As mentioned earlier, integrations with workspace platforms would allow organizations and corporations to make accounts for students/employees quickly. The only problem with creating “bulk” accounts for corporations is the amount of information Roblox would have to store and protect for student and employee accounts (as well as a number of accounts left unused after a workspace makes integrations).

Roblox could partner with corporations and institutions to offer support for creating accounts “quickly” for large organizations. If these accounts can also be set to only visit set experiences/educational experiences within an organization, it would be even more useful to schools and other educational institutions.

This way, institutions will allow their members to create these accounts quickly with limitations, linking them to their digital account management/workspace systems (such as Google Workspace or Microsoft).

At the same time, how would Roblox set other educational experiences outside of the Learn and Explore sort as accessible to organizations? Is a new category needed for approved educational experiences outside of the Learn and Explores sort?

(Sorry for bumping this topic. It would be a great feature for educators and other institutions using Roblox.)
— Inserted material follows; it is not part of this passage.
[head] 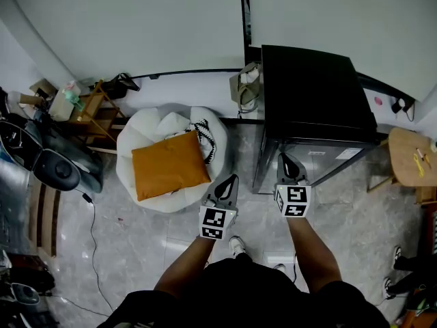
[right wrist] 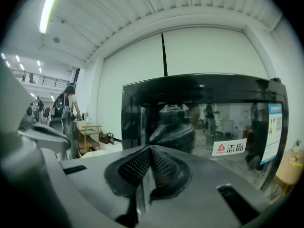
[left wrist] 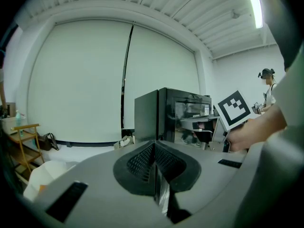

I can definitely see the use case for creating and administrating bulk accounts for education. I’m curious about the drawbacks of either allowing or requiring students to create their own Roblox account that is theirs to keep. The original post doesn’t explicitly say if this is using Roblox to educate through games or educating through Roblox Studio, but the very specific API implies educating through games. For Studio, I figured being able to keep creations for later use would be useful, but that benefit doesn’t exist for limited games that would be used in education.

Given that Roblox uses 64-bit numbers for user ids, I don’t see that being a problem.

Would it be better to restrict these types of settings at the machine level instead of the account level? I imagine it would reduce the long-term administration requirements.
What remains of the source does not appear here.